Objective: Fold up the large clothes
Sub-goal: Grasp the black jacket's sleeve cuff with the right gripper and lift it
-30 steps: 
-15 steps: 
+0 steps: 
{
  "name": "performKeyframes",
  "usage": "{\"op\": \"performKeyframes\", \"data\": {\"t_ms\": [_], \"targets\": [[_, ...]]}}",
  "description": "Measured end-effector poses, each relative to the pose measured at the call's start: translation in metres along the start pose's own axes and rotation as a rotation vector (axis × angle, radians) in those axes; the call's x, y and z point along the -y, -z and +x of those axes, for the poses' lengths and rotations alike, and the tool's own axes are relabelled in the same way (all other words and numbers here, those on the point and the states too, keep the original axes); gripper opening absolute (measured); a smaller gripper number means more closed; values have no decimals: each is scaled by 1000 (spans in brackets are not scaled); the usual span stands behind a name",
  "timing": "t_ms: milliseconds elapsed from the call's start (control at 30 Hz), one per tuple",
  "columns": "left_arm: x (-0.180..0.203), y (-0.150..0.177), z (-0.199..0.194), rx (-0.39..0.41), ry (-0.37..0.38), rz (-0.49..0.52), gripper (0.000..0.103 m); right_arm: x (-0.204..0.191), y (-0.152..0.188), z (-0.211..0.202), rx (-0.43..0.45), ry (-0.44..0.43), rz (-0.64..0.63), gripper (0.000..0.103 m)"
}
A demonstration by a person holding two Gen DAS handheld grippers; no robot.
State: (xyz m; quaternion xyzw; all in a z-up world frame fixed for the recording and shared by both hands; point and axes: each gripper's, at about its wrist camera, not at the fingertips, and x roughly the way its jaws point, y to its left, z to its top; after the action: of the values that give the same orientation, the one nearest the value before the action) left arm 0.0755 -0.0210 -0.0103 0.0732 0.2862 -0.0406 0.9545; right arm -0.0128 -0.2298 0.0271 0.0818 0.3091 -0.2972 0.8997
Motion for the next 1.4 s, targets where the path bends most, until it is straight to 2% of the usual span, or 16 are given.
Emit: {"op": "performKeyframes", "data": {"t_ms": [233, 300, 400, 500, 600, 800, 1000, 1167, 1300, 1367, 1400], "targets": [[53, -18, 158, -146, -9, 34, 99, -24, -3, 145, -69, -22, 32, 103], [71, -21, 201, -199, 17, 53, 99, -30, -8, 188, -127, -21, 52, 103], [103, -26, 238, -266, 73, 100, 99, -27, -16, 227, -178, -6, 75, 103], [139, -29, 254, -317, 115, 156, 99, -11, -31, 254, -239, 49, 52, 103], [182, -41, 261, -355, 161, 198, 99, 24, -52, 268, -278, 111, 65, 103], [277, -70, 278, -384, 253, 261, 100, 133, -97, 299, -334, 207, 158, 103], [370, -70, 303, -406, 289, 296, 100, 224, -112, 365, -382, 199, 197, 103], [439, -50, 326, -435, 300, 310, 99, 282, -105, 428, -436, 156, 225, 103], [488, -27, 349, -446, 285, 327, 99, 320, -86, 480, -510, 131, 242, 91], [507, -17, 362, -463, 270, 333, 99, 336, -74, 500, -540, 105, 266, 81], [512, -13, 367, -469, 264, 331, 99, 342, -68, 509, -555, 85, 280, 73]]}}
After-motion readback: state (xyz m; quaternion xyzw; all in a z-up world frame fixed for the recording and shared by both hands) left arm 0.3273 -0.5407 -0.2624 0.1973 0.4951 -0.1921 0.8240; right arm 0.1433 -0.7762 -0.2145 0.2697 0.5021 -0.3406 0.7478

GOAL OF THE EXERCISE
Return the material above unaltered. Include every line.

ANSWER FOR THE TASK
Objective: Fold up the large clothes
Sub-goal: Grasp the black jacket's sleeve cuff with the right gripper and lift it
-30 steps: 
-15 steps: 
+0 steps: 
{
  "name": "performKeyframes",
  "usage": "{\"op\": \"performKeyframes\", \"data\": {\"t_ms\": [_], \"targets\": [[_, ...]]}}",
  "description": "Measured end-effector poses, each relative to the pose measured at the call's start: translation in metres along the start pose's own axes and rotation as a rotation vector (axis × angle, radians) in those axes; the call's x, y and z point along the -y, -z and +x of those axes, for the poses' lengths and rotations alike, and the tool's own axes are relabelled in the same way (all other words and numbers here, those on the point and the states too, keep the original axes); gripper opening absolute (measured); a smaller gripper number means more closed; values have no decimals: each is scaled by 1000 (spans in brackets are not scaled); the usual span stands behind a name",
  "timing": "t_ms: milliseconds elapsed from the call's start (control at 30 Hz), one per tuple",
  "columns": "left_arm: x (-0.180..0.203), y (-0.150..0.177), z (-0.199..0.194), rx (-0.39..0.41), ry (-0.37..0.38), rz (-0.49..0.52), gripper (0.000..0.103 m); right_arm: x (-0.204..0.191), y (-0.152..0.188), z (-0.211..0.202), rx (-0.43..0.45), ry (-0.44..0.43), rz (-0.64..0.63), gripper (0.000..0.103 m)"
}
A demonstration by a person holding two Gen DAS handheld grippers; no robot.
State: (xyz m; quaternion xyzw; all in a z-up world frame fixed for the recording and shared by both hands; point and axes: each gripper's, at about its wrist camera, not at the fingertips, and x roughly the way its jaws point, y to its left, z to its top; after the action: of the values that give the same orientation, the one nearest the value before the action) left arm 0.0755 -0.0210 -0.0103 0.0732 0.2862 -0.0406 0.9545; right arm -0.0128 -0.2298 0.0271 0.0818 0.3091 -0.2972 0.8997
Motion for the next 1.4 s, targets where the path bends most, until it is straight to 2% of the usual span, or 16 are given.
Emit: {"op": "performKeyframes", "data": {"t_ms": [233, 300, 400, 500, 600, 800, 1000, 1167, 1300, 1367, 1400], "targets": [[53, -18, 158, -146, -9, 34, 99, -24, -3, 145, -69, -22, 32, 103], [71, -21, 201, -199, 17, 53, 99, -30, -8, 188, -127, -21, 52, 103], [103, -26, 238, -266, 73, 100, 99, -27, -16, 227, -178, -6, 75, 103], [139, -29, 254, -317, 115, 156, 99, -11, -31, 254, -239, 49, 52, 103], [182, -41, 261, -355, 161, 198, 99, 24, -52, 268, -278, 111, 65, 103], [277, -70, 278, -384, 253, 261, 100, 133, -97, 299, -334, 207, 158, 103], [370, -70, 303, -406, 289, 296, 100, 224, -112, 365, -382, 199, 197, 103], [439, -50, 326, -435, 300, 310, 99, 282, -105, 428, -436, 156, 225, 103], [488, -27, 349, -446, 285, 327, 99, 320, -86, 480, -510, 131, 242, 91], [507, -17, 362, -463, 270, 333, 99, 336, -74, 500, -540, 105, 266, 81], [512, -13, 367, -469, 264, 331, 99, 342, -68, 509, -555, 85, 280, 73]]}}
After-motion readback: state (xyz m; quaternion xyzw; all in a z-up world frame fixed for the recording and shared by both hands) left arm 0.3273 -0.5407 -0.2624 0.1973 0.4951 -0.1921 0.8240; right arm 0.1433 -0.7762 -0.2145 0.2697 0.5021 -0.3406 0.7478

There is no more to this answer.